Meinung · Immer wieder müssen Bonner Bäder wegen Schäden zumindest kurzzeitig schließen. Als weiteres Problem kommt die Unterbesetzung im Städtischen Gebäudemanagement hinzu. Die Gründung einer Bäder GmbH könnte ein Anfang sein, den Zustand endlich nachhaltig zu verbessern, meint unser Autor.

 Die Beueler Bütt ist in einem schlechten Zustand.

Die Beueler Bütt ist in einem schlechten Zustand.

Foto: Meike Böschemeyer

Der schlechte Zustand der Bonner Bäder, den die Sportdezernentin in ihrem Bericht an den Verwaltungsvorstand umschreibt, überrascht leider nicht.
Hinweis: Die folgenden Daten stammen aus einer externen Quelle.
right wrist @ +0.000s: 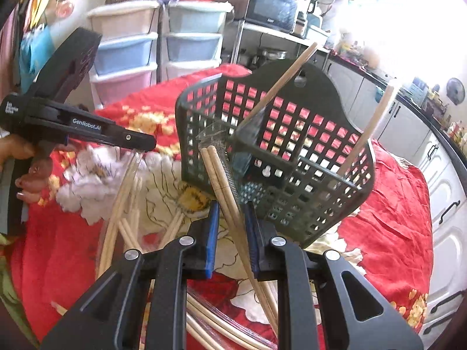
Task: Organize utensils
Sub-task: 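Lift the chopsticks upright with both tools and carry them above the caddy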
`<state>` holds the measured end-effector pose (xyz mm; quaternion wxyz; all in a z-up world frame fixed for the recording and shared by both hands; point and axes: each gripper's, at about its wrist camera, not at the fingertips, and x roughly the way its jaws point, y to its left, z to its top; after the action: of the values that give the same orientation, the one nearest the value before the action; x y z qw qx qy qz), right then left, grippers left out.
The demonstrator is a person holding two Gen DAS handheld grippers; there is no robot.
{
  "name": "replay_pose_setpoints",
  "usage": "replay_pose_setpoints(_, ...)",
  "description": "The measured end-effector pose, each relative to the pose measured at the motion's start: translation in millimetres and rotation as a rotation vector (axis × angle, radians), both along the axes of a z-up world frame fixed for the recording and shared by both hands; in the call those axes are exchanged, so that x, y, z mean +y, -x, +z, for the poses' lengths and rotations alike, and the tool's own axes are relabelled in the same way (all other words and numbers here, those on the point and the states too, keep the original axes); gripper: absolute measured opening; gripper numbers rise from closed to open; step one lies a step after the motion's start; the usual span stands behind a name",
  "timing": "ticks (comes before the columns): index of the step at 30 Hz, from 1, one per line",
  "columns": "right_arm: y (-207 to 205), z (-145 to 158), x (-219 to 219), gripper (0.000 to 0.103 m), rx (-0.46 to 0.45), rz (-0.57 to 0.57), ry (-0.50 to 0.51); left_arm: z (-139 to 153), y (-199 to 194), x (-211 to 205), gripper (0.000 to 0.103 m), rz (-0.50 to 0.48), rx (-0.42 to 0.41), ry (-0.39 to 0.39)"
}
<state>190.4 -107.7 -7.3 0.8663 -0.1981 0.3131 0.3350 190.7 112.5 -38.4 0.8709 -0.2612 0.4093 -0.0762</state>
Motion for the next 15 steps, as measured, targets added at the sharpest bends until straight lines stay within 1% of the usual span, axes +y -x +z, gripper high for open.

Die Liste der kleineren und größeren Schäden ist lang. Immer wieder müssen Anstalten deshalb schließen, mal kürzer, mal länger. Ersatzteile sind schwer bis gar nicht zu bekommen. Verwaltet wird seit Jahr und Tag der Mangel. Das kann und wird nicht mehr lange gut gehen. Der Blick auf die eklatante Unterbesetzung der Bäderzuständigen im Städtischen Gebäudemanagement verheißt nichts Gutes und lässt an den hehren Zielen, die gesamte Bonner Bäderlandschaft bis 2030 neu zu ordnen, gehörig zweifeln.